La protection des consommateurs à l’ère du digital  

 Graham WrightNitish Narain et Manoj Nayak, octobre 2018 

Pourquoi la protection des consommateurs est-elle importante ?

En novembre 2017, dans l’article Les fintechs peuvent-elles réellement tenir leur promesse d’inclusion financière ?, nous faisions le constat suivant : « Il est manifeste qu’à l’heure actuelle, le cadre réglementaire et les dispositions de protection des consommateurs restent insuffisants pour protéger les personnes défavorisées. Beaucoup ont déjà perdu de l’argent dans le cadre de simples opérations de transfert. Plusieurs millions sont fichés de manière négative auprès des agences d’évaluation de crédit et dans les bases de données des grandes banques à cause du crédit digital. De plus, dans un service phare comme M-PESA, près de la moitié des opérations qui ne sont pas des achats de crédit téléphonique sont destinées à des jeux d’argent … Avec de tels résultats, comment pouvons-nous affirmer en toute sincérité que la technologie aide les pauvres ? » 

Les problèmes liés au crédit digital perdurent et continuent de s’amplifier de manière alarmante. Le directeur général de l’une des agences de crédit du Kenya nous indique que le nombre d’emprunteurs fichés de manière négative est passé de 2,7 millions en mars 2017 à près de 3,6 millions quatorze mois plus tard (soit 13 % environ de la population adulte du pays). Il existe en outre un volume croissant de données montrant qu’une part inquiétante des prêts digitaux à la consommation sert à financer l’épidémie des paris sportifs qui est en train de déferler sur le continent. À cause peut-être de cela, une étude récente montre qu’un tiers des emprunteurs se trouvent en défaut de paiement pendant le premier cycle de prêt et sont fichés de manière négative auprès des agences d’évaluation de crédit. Un certain nombre de ces prêts seraient souscrits sans que le propriétaire du téléphone portable ou du compte d’argent mobile en ait connaissance ou ait autorisé le prêt. 

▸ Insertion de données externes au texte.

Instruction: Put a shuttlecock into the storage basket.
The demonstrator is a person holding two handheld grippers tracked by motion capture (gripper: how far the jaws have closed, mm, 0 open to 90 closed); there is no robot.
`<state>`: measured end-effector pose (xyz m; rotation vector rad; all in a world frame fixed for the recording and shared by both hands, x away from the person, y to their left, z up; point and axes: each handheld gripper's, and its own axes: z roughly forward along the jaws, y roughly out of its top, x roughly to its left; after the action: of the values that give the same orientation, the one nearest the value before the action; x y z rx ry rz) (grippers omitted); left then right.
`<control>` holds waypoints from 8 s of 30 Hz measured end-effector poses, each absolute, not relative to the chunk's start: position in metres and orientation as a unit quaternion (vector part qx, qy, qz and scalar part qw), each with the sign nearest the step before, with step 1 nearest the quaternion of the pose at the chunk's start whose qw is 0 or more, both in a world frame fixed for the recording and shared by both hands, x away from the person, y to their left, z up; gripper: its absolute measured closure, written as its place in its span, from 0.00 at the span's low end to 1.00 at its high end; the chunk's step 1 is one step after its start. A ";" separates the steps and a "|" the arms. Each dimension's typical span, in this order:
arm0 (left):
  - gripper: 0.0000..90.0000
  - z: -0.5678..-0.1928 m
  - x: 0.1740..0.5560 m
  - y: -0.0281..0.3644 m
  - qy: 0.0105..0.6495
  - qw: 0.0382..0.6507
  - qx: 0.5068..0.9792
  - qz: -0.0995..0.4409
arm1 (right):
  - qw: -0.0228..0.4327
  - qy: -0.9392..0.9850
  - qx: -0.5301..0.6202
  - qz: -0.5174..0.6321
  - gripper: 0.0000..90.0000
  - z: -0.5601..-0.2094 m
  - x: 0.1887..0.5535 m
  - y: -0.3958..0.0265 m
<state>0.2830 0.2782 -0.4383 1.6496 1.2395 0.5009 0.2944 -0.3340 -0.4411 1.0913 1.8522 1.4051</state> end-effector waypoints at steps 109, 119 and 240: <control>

MicroSave Consulting (MSC) a mis en avant à plusieurs reprises les risques liés aux services financiers digitaux, notamment dans les zones rurales, en raison du niveau élevé d’oralité (analphabétisme et « innumérisme »). En Asie et en Afrique, nous avons constaté que certains agents ouvraient des comptes avec le même code confidentiel pour tous les utilisateurs ce qui faisait que presque tous les utilisateurs de services financiers digitaux avaient 1234 ou 5555 comme code confidentiel dans un même village. Bien que les agents agissent de cette manière pour faciliter les opérations qu’ils réalisent à la demande de personnes qui ne savent ni lire ni compter, cette situation ouvre la porte à toutes sortes de pratiques frauduleuses.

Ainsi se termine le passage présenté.